WORK ITEM =
Repeat exactly the lines from the line containing "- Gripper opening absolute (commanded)" to the last line of the listing, including both.

══════

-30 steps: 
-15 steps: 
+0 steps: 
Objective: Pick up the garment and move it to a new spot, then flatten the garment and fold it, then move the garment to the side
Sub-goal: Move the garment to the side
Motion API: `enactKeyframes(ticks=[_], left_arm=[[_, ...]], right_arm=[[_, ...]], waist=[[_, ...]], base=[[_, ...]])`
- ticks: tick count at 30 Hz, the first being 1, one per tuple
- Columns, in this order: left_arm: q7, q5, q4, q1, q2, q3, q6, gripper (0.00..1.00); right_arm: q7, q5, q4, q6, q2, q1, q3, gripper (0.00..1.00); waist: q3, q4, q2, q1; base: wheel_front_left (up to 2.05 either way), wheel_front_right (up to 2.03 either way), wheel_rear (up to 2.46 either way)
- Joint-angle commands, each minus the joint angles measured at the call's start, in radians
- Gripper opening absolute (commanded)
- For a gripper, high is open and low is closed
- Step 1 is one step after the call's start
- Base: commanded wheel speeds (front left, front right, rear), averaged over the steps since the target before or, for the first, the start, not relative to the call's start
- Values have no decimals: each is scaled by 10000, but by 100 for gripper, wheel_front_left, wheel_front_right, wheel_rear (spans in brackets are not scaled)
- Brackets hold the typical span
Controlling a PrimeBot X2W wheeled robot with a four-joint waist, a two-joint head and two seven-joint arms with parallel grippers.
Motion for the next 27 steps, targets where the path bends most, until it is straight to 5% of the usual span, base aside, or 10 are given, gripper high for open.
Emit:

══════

EXERCISE RESPONSE =
- Gripper opening absolute (commanded)
- For a gripper, high is open and low is closed
- Step 1 is one step after the call's start
- Base: commanded wheel speeds (front left, front right, rear), averaged over the steps since the target before or, for the first, the start, not relative to the call's start
- Values have no decimals: each is scaled by 10000, but by 100 for gripper, wheel_front_left, wheel_front_right, wheel_rear (spans in brackets are not scaled)
- Brackets hold the typical span
Controlling a PrimeBot X2W wheeled robot with a four-joint waist, a two-joint head and two seven-joint arms with parallel grippers.
Motion for the next 27 steps, targets where the path bends most, until it is straight to 5% of the usual span, base aside, or 10 are given, gripper high for open.
Emit:

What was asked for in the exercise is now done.